Brotherly love? Not so much between Nolas during NLCS
SAN DIEGO (AP) — Austin and Aaron Nola are each other’s biggest fans. Unless their teams are playing each other.
Austin was a typical big brother, never letting his little brother win at anything they played. Aaron tagged along to all of Austin’s football, basketball and baseball games.
The Nola brothers face off for the third time in their big league careers on Wednesday. Aaron is set to pitch for the Philadelphia Phillies in the NL Championship Series. One of the batters the 29-year-old right-handed ace will face is his 32-year-old brother, San Diego Padres catcher Austin Nola.
“I know his stuff very well,” Austin said. “We talk a lot about pitching.
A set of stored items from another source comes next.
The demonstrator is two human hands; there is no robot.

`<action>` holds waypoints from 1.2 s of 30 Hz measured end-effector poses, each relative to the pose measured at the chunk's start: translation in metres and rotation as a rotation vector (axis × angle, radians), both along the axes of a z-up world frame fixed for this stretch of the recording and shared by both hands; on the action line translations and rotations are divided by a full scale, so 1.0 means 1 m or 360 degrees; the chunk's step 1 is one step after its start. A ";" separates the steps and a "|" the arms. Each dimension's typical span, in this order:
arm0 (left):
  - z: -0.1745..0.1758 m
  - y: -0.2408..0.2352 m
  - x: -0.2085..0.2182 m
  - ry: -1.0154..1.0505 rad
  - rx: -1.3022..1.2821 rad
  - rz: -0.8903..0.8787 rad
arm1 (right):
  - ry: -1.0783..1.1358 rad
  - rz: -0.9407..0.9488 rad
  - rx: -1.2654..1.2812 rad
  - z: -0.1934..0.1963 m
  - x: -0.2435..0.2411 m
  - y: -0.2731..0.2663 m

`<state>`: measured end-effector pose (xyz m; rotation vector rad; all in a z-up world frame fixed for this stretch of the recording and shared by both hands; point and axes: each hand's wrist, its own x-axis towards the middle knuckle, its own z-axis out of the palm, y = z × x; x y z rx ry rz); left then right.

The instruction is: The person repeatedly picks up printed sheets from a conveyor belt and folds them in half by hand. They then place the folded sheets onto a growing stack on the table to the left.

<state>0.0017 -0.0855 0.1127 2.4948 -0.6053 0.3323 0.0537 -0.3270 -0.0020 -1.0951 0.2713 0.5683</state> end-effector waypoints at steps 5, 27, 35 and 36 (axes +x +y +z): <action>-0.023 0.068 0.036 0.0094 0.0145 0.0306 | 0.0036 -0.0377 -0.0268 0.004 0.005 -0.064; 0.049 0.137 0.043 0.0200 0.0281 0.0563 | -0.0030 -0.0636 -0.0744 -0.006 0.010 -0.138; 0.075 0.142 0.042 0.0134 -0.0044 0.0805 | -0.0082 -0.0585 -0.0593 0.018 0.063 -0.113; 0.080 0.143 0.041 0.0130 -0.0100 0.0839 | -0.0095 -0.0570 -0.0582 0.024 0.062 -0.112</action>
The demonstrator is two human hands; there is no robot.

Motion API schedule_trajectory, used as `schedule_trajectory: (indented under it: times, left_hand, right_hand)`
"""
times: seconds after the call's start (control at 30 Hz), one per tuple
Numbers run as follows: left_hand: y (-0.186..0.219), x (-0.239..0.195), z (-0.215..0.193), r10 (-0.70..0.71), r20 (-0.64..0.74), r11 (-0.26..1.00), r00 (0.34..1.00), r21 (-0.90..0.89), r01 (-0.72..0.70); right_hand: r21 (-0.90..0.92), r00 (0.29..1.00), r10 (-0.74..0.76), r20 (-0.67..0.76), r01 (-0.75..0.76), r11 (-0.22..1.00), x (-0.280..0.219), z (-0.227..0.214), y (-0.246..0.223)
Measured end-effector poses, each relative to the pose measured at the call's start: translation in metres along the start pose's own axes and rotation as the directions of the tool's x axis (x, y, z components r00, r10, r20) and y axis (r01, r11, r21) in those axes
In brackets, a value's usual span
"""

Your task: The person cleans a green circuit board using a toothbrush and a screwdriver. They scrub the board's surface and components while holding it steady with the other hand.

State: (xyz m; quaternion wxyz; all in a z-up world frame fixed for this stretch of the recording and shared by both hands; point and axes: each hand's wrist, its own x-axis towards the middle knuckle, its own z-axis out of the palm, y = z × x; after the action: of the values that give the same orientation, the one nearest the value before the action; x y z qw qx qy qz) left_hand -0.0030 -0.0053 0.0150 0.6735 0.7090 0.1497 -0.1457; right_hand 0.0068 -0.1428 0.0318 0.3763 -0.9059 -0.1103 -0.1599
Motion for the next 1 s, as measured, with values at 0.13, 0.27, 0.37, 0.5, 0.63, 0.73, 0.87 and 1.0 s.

I use a lot of his knowledge and wisdom to teach me.”
The Nolas will be the sixth set of brothers to play against each other in the postseason, and first since Baltimore’s Roberto and Cleveland’s Sandy Alomar Jr. in the 1997 AL Championship Series.
“It’s pretty neat,” Aaron said. “We’re going to enjoy this moment and soak it in because we don’t know when it’ll ever happen again.”
But, of course, only one Nola will advance to the World Series. One brother will experience the thrill of playing for a ring; disappointment awaits the other.
“I don’t even want to think about the feeling or anything like that,” Austin said.
Aaron and the Phillies got the upper hand in the opener Tuesday night, winning 2-0.
In Game 2, Aaron faces his big brother for the first time in the postseason.
Aaron’s mindset? “Try to get him out,” he said.
Their regular-season matchups have been split decisions, both times at Petco Park. On Aug. 21, 2021, Aaron struck out Austin. The ball used for the strikeout, as well as photos, are part of the family’s memorabilia collection.
In June of this year, Austin got the upper hand. He singled on an 0-2 pitch from Aaron, who had held the Padres scoreless until the sixth inning, to drive in the lone run in San Diego’s 1-0 victory.
As kids in Baton Rouge, Louisiana, the brothers were coached by their father, A.J., throughout childhood. Aaron got interested in the game by watching Austin playing tournament baseball. They attended the same high school and were at LSU together for one season, when Aaron was a freshman and Austin a senior.
Eager to be as good as his brother, Aaron studied everything Austin did.
“No matter what the stage was, if he didn’t get a hit, if he made an error, he never would hang his head, no matter if he was failing or succeeding,” Aaron said. “It really stuck out to me. I try to do that still today.”
They traveled different paths to the big leagues. Aaron was called up by the Phillies in 2015, and Austin made his debut with the Seattle Mariners in 2019 after toiling in the minors for several years.
In 2020, Austin was traded to the Padres, putting him in the National League and in his brother’s path more often.
As fun as it is for the brothers to square off, the situation is agonizing for their parents.
Mom Stacie plays it down the middle with her clothing, choosing not to wear the Phillies’ colors of red and white or the Padres’ colors of brown and yellow. Dad A.J. wears both of his sons’ jerseys, alternating which one is on top.
“I think he usually wears the Phillies jersey over the Padres jersey when I pitch, and then vice versa when I don’t pitch,” Aaron said. “Austin plays pretty much every day, so I think he wears the Padres jersey probably a little bit more.”
Austin and his wife have two children, including a daughter born last month. Aaron is unmarried.
Thursday is a travel day as the best-of-seven series moves to Philadelphia for Game 3. Just don’t book dinner reservations for the Nolas in the City of Brotherly Love yet.
“It depends on how the first two games go,” Austin said, laughing.